WHAT TO WORK ON
Report every line from the material that contains the word "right".

INPUT DATA

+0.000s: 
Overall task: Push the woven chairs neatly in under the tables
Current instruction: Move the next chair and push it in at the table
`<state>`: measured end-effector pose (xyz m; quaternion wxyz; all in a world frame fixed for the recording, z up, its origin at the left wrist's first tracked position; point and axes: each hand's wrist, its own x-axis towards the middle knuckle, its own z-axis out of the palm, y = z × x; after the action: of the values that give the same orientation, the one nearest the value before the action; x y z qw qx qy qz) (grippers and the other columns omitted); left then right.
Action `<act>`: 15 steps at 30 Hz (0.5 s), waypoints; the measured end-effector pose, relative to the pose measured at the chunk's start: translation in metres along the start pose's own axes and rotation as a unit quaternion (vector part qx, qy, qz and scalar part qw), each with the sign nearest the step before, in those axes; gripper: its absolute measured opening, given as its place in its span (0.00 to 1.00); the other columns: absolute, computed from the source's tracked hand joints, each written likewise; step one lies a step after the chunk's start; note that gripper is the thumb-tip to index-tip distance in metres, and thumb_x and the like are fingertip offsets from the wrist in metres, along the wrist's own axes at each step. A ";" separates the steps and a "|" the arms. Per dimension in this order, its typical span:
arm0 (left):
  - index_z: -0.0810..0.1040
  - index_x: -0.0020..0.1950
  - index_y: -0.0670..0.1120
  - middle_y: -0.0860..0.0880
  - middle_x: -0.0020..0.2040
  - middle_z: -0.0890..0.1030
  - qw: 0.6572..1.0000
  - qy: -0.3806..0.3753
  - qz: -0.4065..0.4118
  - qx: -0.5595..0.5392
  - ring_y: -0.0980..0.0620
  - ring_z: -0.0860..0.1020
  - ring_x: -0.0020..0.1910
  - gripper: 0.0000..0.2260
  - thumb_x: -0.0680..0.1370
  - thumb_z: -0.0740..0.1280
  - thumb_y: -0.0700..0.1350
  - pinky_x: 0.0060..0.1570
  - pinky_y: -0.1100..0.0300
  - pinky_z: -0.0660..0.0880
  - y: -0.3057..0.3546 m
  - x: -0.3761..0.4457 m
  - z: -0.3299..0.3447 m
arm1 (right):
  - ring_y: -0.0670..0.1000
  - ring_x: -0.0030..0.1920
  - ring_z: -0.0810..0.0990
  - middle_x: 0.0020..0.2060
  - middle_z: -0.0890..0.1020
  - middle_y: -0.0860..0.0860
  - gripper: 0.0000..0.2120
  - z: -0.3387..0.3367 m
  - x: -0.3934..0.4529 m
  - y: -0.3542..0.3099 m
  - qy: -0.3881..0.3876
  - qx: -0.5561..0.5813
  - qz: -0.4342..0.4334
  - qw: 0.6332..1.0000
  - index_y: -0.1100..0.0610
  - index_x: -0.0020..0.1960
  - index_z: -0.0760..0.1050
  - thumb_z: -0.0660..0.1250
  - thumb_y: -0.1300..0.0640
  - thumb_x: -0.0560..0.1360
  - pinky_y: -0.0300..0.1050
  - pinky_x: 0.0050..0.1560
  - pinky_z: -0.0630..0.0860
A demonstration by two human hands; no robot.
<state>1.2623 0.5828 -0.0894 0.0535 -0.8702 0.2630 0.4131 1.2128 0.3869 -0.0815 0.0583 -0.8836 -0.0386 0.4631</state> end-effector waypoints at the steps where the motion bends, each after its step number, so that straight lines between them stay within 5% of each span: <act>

ANSWER TO THE PROBLEM
`<state>`: measured end-effector pose (xyz m; quaternion wxyz; all in a world frame fixed for the recording, z up, its origin at the left wrist's first tracked position; point and axes: each hand's wrist, its own x-axis towards the middle knuckle, its own z-axis out of the palm, y = z × x; after the action: of the values that give the same orientation, the one nearest the value before the action; x y z qw qx qy qz) (grippers and the other columns omitted); left then right.
arm1 (right):

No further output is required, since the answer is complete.